James Pettifer is a British academic, author and journalist who has specialised in Balkan affairs.

He was born in 1949 in Hereford and was educated at King's School, Worcester, and Hertford College, Oxford.

Pettifer has travelled extensively in Greece, Turkey and the Balkans and he has written several tourist guides to the region, including the Blue Guide to Albania and Kosovo, one of the few such guides to the area. In the media, he has  reported mainly for The Times and The Wall Street Journal and he is a regular broadcaster and commentator on the Balkan countries on both radio and television.

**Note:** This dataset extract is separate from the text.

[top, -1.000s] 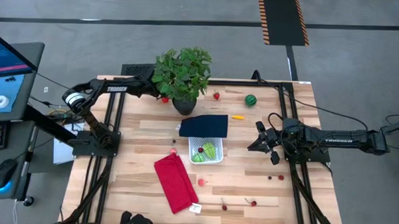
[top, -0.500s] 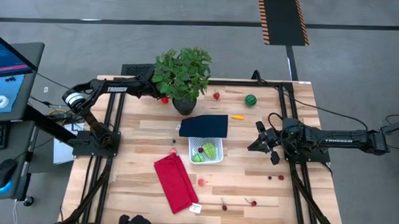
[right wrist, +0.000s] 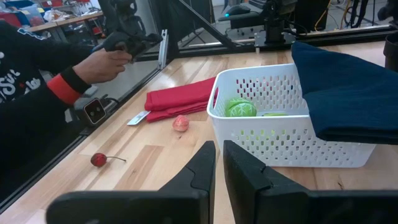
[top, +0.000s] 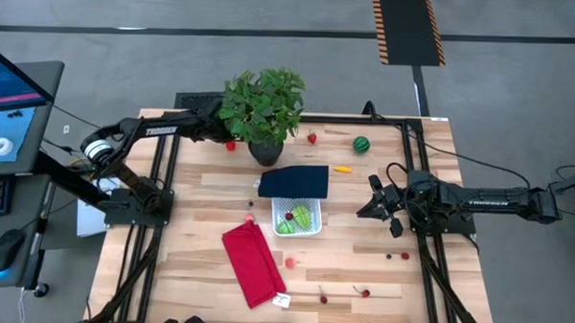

His expertise has been employed academically. He was a Senior Associate Member of St Antony's College, Oxford, and a Visiting Professor in the Institute of Balkan Studies, in Thessaloniki. He is currently teaching Balkan history at the Oxford University Faculty of History.

Works
Pettifer's published work includes:
Turkish Labyrinth (Viking, 1997) 
Blue Guide Bulgaria (A & C Black, 1998) 
The New Macedonian Question (Springer, 1999) 
The Greeks: The Land and People Since the War (Penguin, 2000). 
Albania: From Anarchy to a Balkan Identity (with Miranda Vickers; NYU Press, 2000). 
Blue Guide Albania and Kosovo (A & C Black, 2000). 
Kosova Express: A Journey in Wartime (University of Wisconsin Press, 2005) 
The Albanian Question: Reshaping the Balkans (with Miranda Vickers; I.B. Tauris, 2009). 
The Making of the Greek Crisis (Penguing, 2012). 
The Kosova Liberation Army  Underground War to Balkan Insurgency, 1948–2001 (Hurst & Company, 2012). 
Lakes and Empires in Macedonian History: Contesting the Waters (with Miranda Vickers; Bloomsbury Publishing, 2021) 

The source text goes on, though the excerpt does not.